▶ Problem statement:
The data beneath this task has to be reprinted character for character.

▶ Data block:
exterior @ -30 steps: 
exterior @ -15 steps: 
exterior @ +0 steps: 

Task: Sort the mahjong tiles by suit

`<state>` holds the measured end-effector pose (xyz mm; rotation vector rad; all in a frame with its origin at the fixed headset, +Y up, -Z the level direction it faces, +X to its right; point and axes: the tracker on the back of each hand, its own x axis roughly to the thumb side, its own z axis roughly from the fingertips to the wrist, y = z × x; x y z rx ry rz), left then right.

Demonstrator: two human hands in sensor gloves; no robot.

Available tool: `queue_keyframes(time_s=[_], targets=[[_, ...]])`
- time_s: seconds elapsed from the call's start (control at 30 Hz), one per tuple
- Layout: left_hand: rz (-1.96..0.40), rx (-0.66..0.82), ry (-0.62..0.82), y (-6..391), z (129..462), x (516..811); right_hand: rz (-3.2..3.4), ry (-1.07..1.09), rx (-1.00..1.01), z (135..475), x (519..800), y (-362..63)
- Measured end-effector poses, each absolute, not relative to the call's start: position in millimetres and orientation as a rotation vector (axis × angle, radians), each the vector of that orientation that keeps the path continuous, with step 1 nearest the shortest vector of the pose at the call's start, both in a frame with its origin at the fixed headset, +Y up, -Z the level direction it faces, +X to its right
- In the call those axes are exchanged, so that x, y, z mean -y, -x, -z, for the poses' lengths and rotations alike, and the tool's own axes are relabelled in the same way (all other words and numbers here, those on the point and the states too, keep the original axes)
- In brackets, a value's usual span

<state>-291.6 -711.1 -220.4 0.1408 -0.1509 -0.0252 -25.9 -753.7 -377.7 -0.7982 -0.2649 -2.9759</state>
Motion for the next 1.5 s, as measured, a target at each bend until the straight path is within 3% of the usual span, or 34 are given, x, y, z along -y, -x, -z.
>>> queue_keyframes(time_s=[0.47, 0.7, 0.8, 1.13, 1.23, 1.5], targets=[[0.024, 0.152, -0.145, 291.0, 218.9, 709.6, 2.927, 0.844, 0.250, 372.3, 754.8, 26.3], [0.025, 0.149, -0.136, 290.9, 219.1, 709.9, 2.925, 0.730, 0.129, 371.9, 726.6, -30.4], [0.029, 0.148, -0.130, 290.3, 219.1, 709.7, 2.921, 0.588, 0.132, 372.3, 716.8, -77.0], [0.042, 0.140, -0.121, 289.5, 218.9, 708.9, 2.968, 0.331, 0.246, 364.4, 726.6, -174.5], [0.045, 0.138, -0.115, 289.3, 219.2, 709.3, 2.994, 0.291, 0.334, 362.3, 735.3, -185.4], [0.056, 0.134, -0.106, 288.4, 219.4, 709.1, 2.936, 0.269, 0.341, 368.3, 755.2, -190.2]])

▶ Result of this exercise:
exterior @ -30 steps: 
exterior @ -15 steps: 
exterior @ +0 steps: 

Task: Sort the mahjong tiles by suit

`<state>` holds the measured end-effector pose (xyz mm; rotation vector rad; all in a frame with its origin at the fixed headset, +Y up, -Z the level direction it faces, +X to its right; point and axes: the tracker on the back of each hand, its own x axis roughly to the thumb side, its own z axis roughly from the fingertips to the wrist, y = z × x; x y z rx ry rz), left then right.

Demonstrator: two human hands in sensor gloves; no robot.

Available tool: `queue_keyframes(time_s=[_], targets=[[_, ...]])`
- time_s: seconds elapsed from the call's start (control at 30 Hz), one per tuple
- Layout: left_hand: rz (-1.96..0.40), rx (-0.66..0.82), ry (-0.62..0.82), y (-6..391), z (129..462), x (516..811); right_hand: rz (-3.2..3.4), ry (-1.07..1.09), rx (-1.00..1.01), z (135..475), x (519..800), y (-362..63)
- Measured end-effector poses, each absolute, not relative to the call's start: position in millimetres and orientation as a rotation vector (axis × angle, radians), each the vector of that orientation that keeps the path continuous, with step 1 nearest the shortest vector of the pose at the call's start, both in a frame with its origin at the fixed headset, +Y up, -Z the level direction it faces, +X to its right
- In the call those axes are exchanged, so that x, y, z mean -y, -x, -z, for the poses' lengths and rotations alike, and the tool's own axes are relabelled in the same way (all other words and numbers here, those on the point and the states too, keep the original axes)
- In brackets, a value's usual span

<state>-291.6 -711.1 -220.4 0.1408 -0.1509 -0.0252 -25.9 -753.7 -377.7 -0.7982 -0.2649 -2.9759</state>
Motion for the next 1.5 s, as measured, a target at each bend until the straight path is within 3% of the usual span, or 34 are given, x, y, z along -y, -x, -z.
>>> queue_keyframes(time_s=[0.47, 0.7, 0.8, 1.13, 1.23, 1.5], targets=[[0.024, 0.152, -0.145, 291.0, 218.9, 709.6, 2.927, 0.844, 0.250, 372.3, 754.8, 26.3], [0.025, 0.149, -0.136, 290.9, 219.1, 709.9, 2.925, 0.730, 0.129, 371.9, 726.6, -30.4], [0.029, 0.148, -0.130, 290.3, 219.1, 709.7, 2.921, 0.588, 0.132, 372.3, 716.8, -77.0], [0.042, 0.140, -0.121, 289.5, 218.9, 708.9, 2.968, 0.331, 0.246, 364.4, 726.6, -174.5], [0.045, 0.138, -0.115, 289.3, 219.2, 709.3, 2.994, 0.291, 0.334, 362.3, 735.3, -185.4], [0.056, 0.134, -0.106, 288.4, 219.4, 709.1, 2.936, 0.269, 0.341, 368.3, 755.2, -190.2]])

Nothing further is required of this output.